What you should do ▸
In the listing below, find every line containing "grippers" and copy it out.

Provided entries ▸
#####

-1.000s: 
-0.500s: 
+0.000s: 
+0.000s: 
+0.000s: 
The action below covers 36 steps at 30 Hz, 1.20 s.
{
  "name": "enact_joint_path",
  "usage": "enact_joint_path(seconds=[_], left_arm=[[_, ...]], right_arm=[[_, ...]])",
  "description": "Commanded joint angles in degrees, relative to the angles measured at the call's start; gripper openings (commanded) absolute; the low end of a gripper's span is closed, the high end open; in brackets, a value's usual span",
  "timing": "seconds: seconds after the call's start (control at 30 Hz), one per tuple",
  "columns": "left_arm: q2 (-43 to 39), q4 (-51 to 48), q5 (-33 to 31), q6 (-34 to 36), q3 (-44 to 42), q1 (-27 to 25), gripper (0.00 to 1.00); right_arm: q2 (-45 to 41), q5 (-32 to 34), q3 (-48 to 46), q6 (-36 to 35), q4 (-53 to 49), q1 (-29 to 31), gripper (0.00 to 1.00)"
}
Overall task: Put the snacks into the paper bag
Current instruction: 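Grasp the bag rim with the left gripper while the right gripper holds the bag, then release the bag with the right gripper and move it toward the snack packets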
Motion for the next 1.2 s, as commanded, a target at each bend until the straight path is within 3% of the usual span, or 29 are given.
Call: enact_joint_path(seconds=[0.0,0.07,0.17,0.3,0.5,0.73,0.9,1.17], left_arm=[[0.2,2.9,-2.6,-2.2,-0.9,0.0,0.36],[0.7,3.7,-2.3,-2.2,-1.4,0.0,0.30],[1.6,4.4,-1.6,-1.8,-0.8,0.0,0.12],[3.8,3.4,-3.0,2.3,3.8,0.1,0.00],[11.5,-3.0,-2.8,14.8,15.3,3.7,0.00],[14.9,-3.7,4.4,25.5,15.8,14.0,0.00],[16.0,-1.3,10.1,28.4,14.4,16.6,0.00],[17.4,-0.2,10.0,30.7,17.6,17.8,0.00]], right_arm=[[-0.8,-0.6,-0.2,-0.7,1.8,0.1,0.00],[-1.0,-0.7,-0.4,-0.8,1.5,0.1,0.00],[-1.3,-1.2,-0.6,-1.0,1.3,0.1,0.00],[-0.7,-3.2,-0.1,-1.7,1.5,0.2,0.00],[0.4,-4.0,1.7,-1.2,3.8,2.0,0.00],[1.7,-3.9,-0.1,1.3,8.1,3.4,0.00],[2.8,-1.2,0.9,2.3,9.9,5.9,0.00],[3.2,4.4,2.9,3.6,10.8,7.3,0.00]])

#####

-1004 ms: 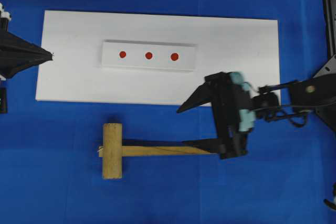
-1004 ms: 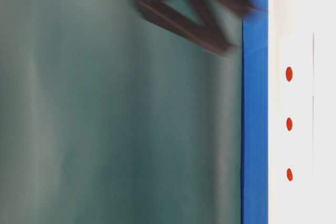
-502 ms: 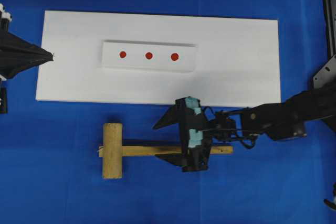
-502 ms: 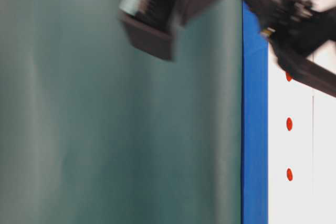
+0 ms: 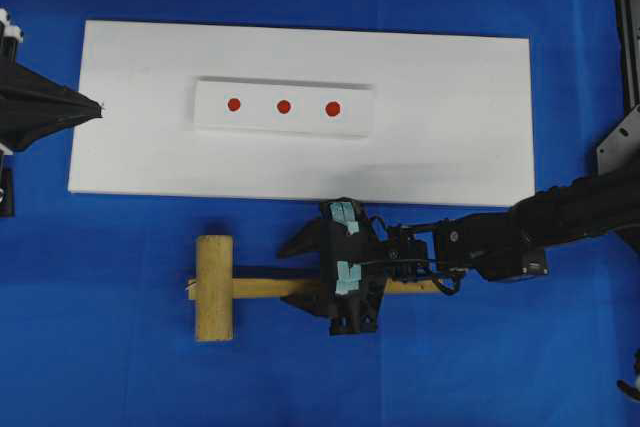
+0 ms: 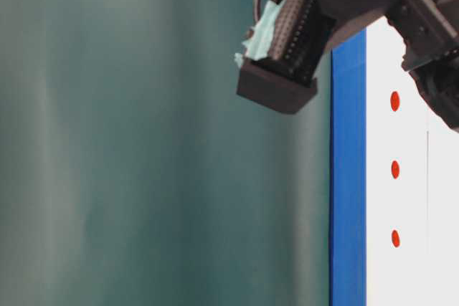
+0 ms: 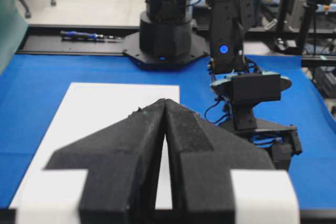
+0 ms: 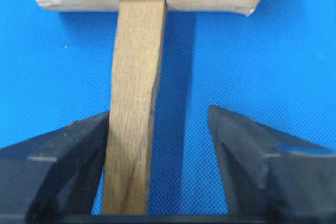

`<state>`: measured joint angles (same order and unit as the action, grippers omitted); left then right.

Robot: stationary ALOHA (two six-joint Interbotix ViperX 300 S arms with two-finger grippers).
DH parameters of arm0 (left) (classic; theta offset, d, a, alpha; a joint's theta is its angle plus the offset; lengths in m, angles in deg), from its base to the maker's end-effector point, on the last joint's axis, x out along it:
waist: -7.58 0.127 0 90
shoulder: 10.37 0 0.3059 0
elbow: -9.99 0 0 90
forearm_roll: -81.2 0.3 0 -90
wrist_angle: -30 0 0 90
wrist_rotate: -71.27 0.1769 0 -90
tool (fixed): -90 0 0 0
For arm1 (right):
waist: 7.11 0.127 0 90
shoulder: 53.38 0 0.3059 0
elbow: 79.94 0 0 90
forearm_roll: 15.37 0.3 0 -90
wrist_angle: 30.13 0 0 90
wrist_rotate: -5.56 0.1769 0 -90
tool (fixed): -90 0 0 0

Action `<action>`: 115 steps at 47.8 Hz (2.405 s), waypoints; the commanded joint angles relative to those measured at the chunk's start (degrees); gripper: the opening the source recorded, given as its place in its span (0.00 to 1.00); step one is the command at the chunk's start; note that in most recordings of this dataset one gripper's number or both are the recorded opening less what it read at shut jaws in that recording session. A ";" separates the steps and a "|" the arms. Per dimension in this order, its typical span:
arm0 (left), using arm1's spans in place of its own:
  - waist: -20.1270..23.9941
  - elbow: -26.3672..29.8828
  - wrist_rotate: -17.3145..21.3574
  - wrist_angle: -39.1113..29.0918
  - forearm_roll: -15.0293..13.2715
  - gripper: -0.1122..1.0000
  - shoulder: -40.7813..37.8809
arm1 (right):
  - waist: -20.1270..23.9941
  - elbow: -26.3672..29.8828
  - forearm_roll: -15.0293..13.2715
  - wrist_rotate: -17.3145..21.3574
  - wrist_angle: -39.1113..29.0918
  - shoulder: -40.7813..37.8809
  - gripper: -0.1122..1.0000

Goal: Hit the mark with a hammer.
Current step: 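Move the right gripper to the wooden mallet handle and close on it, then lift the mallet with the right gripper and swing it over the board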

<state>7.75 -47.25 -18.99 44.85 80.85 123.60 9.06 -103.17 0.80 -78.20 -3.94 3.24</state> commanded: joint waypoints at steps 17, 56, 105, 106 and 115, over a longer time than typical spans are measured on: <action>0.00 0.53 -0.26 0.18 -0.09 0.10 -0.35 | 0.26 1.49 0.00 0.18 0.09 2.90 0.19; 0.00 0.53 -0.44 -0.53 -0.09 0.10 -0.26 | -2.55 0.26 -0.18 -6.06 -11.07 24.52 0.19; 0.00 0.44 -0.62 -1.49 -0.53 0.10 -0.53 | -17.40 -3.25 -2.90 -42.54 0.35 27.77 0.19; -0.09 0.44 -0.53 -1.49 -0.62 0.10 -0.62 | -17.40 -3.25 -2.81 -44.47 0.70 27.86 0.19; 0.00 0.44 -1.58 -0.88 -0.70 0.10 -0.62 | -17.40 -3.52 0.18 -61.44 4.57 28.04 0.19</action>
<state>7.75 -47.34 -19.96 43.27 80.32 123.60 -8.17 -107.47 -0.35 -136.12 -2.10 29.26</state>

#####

Reply ▸
`<state>`: measured joint angles (same order and unit as the action, grippers omitted); left then right.
Robot: stationary ALOHA (two six-joint Interbotix ViperX 300 S arms with two-finger grippers).

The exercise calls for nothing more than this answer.